▸ **Exercise**:
Print them exactly: the lines from the beginning of the entries below through the line that contains "gripper</item> in the format of this example?", and only those, with the pictures left out.

▸ **Data shown**:
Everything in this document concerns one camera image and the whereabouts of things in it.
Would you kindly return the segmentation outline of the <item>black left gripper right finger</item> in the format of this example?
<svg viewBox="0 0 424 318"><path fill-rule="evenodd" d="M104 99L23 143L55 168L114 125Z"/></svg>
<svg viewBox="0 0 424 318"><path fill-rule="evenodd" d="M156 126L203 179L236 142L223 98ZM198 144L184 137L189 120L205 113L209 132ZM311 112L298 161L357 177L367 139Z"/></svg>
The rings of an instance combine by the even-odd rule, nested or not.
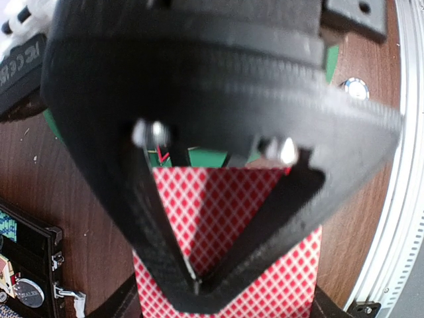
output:
<svg viewBox="0 0 424 318"><path fill-rule="evenodd" d="M350 314L343 311L319 287L315 288L315 295L311 305L311 318L349 318Z"/></svg>

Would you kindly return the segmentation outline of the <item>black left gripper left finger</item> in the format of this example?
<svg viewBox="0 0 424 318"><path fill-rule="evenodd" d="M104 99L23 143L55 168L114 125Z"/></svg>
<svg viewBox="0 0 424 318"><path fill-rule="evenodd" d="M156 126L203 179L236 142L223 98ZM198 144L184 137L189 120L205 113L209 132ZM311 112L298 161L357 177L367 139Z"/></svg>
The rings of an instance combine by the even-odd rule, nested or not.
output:
<svg viewBox="0 0 424 318"><path fill-rule="evenodd" d="M136 278L130 276L102 305L96 317L142 317Z"/></svg>

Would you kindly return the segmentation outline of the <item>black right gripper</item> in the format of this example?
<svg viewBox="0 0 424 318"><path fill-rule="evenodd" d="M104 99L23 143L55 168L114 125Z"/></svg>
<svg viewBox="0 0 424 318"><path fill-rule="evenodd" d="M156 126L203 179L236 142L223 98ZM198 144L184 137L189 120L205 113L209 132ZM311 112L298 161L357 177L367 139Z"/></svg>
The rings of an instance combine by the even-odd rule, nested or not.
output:
<svg viewBox="0 0 424 318"><path fill-rule="evenodd" d="M217 313L395 153L399 111L325 80L323 30L388 35L385 1L25 1L1 23L1 121L52 112L93 192L175 309ZM282 178L208 274L180 251L148 151L198 146Z"/></svg>

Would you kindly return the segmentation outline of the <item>dark blue chip stack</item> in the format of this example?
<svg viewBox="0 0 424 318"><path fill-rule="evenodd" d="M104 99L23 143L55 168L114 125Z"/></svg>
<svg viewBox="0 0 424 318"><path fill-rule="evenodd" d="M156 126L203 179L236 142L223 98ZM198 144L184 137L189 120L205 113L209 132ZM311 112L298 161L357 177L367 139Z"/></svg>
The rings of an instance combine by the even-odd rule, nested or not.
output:
<svg viewBox="0 0 424 318"><path fill-rule="evenodd" d="M370 91L366 83L360 78L348 78L343 81L340 86L345 92L347 92L353 98L360 100L369 100Z"/></svg>

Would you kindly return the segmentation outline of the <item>pink playing card deck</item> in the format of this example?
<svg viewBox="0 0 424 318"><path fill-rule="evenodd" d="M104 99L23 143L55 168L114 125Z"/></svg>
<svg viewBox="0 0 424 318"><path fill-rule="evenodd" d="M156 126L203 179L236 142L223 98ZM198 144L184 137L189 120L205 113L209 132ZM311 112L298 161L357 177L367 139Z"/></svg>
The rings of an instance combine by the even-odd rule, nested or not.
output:
<svg viewBox="0 0 424 318"><path fill-rule="evenodd" d="M287 170L155 168L154 179L183 255L206 274L230 249ZM279 258L220 317L308 317L321 230Z"/></svg>

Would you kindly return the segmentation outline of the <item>red triangular dealer marker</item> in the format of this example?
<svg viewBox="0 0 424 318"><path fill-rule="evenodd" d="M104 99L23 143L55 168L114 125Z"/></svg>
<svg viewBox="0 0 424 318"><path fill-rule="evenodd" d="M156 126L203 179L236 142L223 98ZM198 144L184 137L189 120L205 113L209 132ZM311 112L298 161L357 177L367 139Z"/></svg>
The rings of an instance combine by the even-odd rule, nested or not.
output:
<svg viewBox="0 0 424 318"><path fill-rule="evenodd" d="M159 146L156 149L156 153L157 153L157 157L158 157L158 164L160 166L163 166L170 159L169 150L165 146Z"/></svg>

▸ **Final answer**:
Everything in this document concerns one camera image and the whereabouts of things in it.
Would you kindly return the segmentation outline of the <item>black left gripper right finger</item> in the format of this example?
<svg viewBox="0 0 424 318"><path fill-rule="evenodd" d="M104 99L23 143L55 168L114 125Z"/></svg>
<svg viewBox="0 0 424 318"><path fill-rule="evenodd" d="M156 126L203 179L236 142L223 98ZM198 144L184 137L189 120L205 113L209 132ZM311 112L298 161L357 177L367 139Z"/></svg>
The rings of an instance combine by the even-odd rule, nested or not.
output:
<svg viewBox="0 0 424 318"><path fill-rule="evenodd" d="M350 314L343 311L319 287L315 288L315 295L311 305L311 318L349 318Z"/></svg>

Would you kindly return the segmentation outline of the <item>black left gripper left finger</item> in the format of this example?
<svg viewBox="0 0 424 318"><path fill-rule="evenodd" d="M104 99L23 143L55 168L114 125Z"/></svg>
<svg viewBox="0 0 424 318"><path fill-rule="evenodd" d="M156 126L203 179L236 142L223 98ZM198 144L184 137L189 120L205 113L209 132ZM311 112L298 161L357 177L367 139Z"/></svg>
The rings of an instance combine by the even-odd rule, nested or not.
output:
<svg viewBox="0 0 424 318"><path fill-rule="evenodd" d="M136 278L130 276L102 305L96 317L142 317Z"/></svg>

Would you kindly return the segmentation outline of the <item>black right gripper</item> in the format of this example?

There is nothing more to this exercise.